Request for licensing agreements are assessed against the following considerations:
- Consumer benefit
- Legal constraints
- Road safety
- Technical capacity
- Availability of data
If you would like to apply for a license agreement for the RTA’s Live Traffic content, please submit a proposal for your service and how you would like to use the RTA’s content, including the above considerations. Your proposal will then be assessed by the RTA.
What a load of garbage, if you trully “support and encourage open access information” then you would release these data feeds under a public domain like license. Saying “we will make a case by case decision once you tell us your proposal” is just going to hinder the innovative use of that data. People will create their own datasets independent of you, which of course this could go either way. The peoples dataset could be either better or worse quality than yours, but either way you would save people some work if you helped out by releasing your data under a free and open license. You are a government department, not a company.
So a while back Geoscience Australia stuck this notice on their website,
Unless otherwise noted, all Geoscience Australia material on this website is licensed under the Creative Commons Attribution 3.0 Australia Licence.

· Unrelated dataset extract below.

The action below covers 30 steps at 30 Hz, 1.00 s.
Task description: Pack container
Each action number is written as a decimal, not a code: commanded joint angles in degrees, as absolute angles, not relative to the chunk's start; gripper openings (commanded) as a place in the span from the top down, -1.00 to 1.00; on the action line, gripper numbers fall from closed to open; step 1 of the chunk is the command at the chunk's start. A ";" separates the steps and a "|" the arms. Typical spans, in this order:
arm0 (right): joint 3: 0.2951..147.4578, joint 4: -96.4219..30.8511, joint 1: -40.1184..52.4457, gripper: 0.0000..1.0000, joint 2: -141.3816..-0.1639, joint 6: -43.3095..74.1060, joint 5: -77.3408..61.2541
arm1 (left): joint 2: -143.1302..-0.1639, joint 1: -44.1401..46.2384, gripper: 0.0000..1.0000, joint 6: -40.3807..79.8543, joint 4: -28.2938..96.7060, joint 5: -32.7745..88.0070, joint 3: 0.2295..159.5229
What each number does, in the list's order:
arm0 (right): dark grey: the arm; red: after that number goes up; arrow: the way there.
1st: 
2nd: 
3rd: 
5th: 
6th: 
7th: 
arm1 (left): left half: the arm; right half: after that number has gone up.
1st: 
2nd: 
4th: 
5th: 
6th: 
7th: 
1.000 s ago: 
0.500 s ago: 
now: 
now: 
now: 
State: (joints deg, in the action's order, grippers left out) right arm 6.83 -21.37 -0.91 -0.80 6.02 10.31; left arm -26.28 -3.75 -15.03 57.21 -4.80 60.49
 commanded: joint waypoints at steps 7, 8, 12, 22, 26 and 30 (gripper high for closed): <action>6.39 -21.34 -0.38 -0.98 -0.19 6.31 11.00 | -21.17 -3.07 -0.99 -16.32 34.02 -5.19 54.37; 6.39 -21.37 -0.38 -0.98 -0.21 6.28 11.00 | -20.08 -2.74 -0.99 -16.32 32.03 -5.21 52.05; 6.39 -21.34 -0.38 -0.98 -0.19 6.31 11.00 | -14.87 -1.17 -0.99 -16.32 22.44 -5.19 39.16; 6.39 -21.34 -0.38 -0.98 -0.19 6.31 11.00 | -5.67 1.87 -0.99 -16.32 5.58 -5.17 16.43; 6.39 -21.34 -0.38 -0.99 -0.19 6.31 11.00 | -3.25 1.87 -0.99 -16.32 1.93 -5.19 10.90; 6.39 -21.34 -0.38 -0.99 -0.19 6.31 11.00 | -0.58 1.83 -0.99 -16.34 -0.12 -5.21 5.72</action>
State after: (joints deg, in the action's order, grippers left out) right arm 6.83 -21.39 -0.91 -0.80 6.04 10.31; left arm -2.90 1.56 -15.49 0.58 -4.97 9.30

Great, another source of free government data. So today when I find a use for some data held on their site I was very dissapointed to see,
“Please note: Any organisation or individual wanting to use the Gazetteer data in a similar capacity to the Online Place Name Search or any other online application, will require an Internet user licence. (See the Licence Fees and Order Form below).”
So much for the CC-BY license. The latter notice is an “otherwise noted” which says, this data is NOT CC-BY because if you want to use it for such an such purpose you need to get another license to allow you to do that.